Retribution time. The Sox came out of the gate with all guns blazing (how's that for mixing metaphors?) and scored five runs on six hits in the first, three runs in the fifth, two in the seventh and one in the eighth, including a Gabe Kapler solo shot and a Manny two-run blast (part of a four for four day). The Manny home run had the special distinction of being a called shot - the previous pitch by J.C. Romero, the guy we're glad we didn't trade for, almost hit Ramirez. I turned to Robin and said, "you know what happens when Manny almost gets hit by a pitch, right?" Man-Ram now dominates both leagues with 103 RBI - eleven more than Texas' Mark Teixeira and thirteen more than Milwaukee's Carlos Lee. Even Petagine, who had been hitless through yesterday, knocked in three runs with a bases-clearing double...although he was then thrown out trying to take third by about six feet. Would have been more important if the Sox lost - for now, the important thing is the hit.

All those runs were necessary, though, because even though Tim Wakefield lived up to his Stopper nickname and pitched a fantastic eight inning game (including a career high eleven strike outs), there were two big rough patches: in the third, the Twins managed to put together a three run rally and in ninth, Manny Delcarmen got two outs then fell apart, issuing two walks and three singles to load the bases.
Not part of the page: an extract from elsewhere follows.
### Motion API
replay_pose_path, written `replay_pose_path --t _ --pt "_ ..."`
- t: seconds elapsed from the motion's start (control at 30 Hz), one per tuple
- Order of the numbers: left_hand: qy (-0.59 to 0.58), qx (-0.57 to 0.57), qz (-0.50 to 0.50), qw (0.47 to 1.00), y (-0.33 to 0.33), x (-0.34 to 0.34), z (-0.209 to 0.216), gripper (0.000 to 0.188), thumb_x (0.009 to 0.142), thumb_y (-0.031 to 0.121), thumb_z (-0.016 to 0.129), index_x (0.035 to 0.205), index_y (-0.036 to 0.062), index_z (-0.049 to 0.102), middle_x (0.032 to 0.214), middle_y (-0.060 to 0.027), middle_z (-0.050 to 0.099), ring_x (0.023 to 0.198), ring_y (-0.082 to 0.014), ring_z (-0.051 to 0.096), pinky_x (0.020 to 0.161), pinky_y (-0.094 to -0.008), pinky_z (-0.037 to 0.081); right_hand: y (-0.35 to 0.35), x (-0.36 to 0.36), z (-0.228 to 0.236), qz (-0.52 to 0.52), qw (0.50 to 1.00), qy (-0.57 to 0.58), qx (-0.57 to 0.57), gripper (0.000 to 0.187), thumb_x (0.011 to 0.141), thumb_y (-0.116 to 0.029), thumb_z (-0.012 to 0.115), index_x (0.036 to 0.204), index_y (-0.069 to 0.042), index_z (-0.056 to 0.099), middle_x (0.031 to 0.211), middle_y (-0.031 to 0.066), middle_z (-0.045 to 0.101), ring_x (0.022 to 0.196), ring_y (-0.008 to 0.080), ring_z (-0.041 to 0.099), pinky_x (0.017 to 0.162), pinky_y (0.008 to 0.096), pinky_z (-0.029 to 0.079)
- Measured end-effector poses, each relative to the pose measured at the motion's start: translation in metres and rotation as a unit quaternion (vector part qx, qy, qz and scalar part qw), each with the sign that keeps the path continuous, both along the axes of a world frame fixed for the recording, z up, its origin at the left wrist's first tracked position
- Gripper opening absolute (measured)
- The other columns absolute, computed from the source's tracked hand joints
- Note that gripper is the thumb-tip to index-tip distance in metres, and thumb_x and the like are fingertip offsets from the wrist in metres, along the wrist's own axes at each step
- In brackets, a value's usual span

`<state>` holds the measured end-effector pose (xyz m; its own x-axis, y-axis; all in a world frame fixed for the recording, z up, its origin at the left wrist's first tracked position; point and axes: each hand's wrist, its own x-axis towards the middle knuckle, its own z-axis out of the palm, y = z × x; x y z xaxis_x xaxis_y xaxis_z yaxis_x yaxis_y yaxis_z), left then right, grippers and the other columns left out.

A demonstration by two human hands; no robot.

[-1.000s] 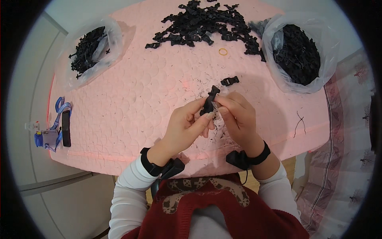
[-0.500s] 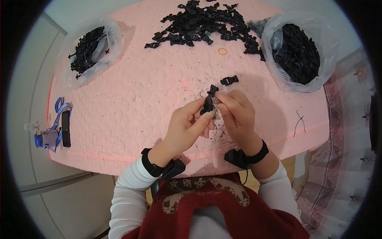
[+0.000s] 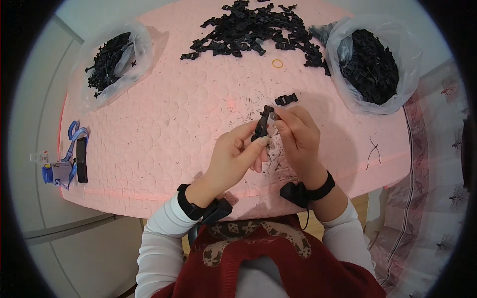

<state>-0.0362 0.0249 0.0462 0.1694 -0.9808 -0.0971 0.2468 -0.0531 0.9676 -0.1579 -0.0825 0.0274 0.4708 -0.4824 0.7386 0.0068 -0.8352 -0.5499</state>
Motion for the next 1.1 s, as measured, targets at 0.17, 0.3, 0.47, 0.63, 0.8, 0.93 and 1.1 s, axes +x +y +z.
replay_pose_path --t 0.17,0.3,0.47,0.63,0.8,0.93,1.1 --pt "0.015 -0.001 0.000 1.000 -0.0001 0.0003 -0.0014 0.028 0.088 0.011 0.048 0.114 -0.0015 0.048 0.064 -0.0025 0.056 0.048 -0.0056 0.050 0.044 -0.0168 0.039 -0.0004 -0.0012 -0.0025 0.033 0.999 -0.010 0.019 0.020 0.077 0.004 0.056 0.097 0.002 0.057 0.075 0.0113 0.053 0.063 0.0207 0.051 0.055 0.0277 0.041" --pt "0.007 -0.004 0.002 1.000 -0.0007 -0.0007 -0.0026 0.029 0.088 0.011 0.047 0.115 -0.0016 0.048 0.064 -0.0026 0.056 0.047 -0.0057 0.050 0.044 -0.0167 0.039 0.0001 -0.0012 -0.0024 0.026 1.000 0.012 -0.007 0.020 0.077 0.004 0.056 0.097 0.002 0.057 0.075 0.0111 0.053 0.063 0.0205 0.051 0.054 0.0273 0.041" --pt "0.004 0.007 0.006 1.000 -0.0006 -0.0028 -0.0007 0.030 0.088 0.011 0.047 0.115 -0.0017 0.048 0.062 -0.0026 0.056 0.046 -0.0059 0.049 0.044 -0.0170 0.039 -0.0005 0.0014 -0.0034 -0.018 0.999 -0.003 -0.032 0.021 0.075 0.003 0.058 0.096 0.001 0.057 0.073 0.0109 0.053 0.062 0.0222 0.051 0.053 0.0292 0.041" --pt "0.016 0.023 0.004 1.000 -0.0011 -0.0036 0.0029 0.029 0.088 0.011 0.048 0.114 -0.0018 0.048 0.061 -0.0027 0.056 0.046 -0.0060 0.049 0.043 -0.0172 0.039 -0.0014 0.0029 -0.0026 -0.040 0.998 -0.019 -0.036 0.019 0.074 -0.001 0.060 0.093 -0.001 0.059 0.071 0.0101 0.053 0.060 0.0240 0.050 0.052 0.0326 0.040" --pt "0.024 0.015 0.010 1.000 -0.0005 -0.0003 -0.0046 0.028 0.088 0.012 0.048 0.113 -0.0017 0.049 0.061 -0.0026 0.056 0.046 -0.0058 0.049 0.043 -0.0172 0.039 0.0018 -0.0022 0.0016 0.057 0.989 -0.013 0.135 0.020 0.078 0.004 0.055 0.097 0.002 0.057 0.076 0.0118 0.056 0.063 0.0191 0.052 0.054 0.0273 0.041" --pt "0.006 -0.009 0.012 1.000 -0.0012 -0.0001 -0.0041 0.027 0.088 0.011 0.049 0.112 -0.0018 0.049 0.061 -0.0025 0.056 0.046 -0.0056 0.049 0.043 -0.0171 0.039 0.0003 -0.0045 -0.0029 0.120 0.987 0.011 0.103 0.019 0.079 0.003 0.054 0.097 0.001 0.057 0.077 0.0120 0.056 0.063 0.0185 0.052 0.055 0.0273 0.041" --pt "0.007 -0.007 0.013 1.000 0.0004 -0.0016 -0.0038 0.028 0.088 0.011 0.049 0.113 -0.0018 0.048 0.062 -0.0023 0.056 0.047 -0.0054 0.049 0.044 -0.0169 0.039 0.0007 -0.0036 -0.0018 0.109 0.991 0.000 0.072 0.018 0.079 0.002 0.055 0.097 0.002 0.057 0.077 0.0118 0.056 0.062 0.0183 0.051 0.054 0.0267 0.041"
Schilling came on to close the game out (and get his ninth save), getting Jacque Jones to strike out after walking in a run. Little Manny lost his perfect ERA in the process, but it was that sort of weekend.

Francona gave Bill Mueller the day off yesterday, opting, for whatever reason, to play Alex Cora in his place. Alex Cora, who's never played a game at third, but has played plenty at second...while Tony Graffanino, conveniently playing second base, has put in plenty of time at the hot corner. Cora, of course, was not up to the task, committing two throwing errors on fairly routine plays. In what world does not switching these two guys this situation not make sense? It's not like Graf is going to hit any better or worse by playing third base and if it did, it might help Cora to play second, because he was the only Red Sox to not get a hit. Maybe it was just the weekend.
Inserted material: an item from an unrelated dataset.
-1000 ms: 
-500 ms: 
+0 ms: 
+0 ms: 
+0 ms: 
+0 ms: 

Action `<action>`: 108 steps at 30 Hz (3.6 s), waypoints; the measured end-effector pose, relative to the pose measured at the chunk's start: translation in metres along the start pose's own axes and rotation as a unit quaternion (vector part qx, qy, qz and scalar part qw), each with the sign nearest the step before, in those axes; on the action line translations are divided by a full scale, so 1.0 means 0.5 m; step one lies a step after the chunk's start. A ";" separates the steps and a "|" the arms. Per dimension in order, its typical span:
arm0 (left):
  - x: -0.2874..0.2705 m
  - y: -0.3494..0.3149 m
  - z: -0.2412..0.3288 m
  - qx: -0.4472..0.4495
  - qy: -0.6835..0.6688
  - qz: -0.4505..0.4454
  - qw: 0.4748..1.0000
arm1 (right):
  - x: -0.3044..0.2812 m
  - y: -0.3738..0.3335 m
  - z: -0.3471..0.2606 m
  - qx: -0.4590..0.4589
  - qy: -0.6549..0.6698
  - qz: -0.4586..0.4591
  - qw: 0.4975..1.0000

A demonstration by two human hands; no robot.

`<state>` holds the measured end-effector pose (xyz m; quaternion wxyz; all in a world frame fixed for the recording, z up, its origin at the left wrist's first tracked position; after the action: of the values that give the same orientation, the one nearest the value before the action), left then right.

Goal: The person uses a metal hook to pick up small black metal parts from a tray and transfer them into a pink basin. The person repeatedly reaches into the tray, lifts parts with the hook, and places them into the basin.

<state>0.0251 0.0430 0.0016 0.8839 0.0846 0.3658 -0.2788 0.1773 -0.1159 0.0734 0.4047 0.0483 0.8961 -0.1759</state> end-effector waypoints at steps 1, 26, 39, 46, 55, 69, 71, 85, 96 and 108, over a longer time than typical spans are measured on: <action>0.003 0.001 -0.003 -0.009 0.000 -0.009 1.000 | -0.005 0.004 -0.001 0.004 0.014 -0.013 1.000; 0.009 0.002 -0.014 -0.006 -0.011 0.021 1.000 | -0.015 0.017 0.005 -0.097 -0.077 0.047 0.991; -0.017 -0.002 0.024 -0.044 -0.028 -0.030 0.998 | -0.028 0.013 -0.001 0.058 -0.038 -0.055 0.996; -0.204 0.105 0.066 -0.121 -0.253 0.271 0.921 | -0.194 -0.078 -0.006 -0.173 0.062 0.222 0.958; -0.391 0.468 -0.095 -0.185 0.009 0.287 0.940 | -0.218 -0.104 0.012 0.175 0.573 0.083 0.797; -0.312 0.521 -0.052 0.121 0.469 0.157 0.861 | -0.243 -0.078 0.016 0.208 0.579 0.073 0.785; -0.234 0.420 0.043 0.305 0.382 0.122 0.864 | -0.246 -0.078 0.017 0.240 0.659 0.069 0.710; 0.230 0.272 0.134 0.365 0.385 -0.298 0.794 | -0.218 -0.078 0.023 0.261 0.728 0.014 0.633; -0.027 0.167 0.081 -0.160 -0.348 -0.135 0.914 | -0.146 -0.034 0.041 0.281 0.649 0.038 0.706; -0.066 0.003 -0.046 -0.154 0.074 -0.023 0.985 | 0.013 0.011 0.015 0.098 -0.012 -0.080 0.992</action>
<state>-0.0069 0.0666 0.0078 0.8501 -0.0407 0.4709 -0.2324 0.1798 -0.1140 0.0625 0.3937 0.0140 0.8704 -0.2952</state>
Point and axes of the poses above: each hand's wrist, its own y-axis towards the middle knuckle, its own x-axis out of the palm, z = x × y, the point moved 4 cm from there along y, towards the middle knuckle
Keith Foulke throws off the mound for the first time today. If it goes well, additional sessions will follow on Wednesday and Friday and then Foulke will start throwing to hitters. There's some contention about whether or not Foulke will make a minor-league rehab start; Foulke says he doesn't want to, Francona says he will if the club tells him to. Foulke should be back in about two weeks if all goes according to plan and even then, it remains to be seen if he can get people out like he did last year. It's odd to think that the rest of the season may very well hinge on the effectiveness of Foulke's rehab: if he can close, Schilling will go back to the rotation, Arroyo will shore up the bullpen and the Sox can go into the post-season with a decent rotation. If not, Boston will either have to go with what it has now, or try to dig up another effective starter. Even if Foulke comes back strong, a lot depends on David Wells' effectiveness when the weather gets cold again - I've heard a few people blame his early season problems on stiffness in his back brought on by the cold and he's supposed to take the place of Derrek Lowe or Pedro Martinez in this year's version of the post-season rotation.

I had idly wondered since the All-Star Game how many players were in the MLB today, after ESPN mentioned that 91 of those players came from the Dominican Republic alone - I was curious as to whether or 91 was as large a number as it seemed, especially for such a small area of the world. Thanks to Gordon Edes, I know: it's about 750, with Dominicans making up a decent twelve percent of the total. Add in an additional 100 or so players from other Latin American countries and that many of the games biggest stars hail from Latin American countries and it becomes even more obvious what an idiot Larry Krueger is.

Sox are back home tonight to start a three game set against Texas - Wade Miller versus Ricardo Rodriguez. Let's hope they keep the channeled spirit of R. Lee Ermey in mind and start throwing the ball at the professional level again. GO SOX!!!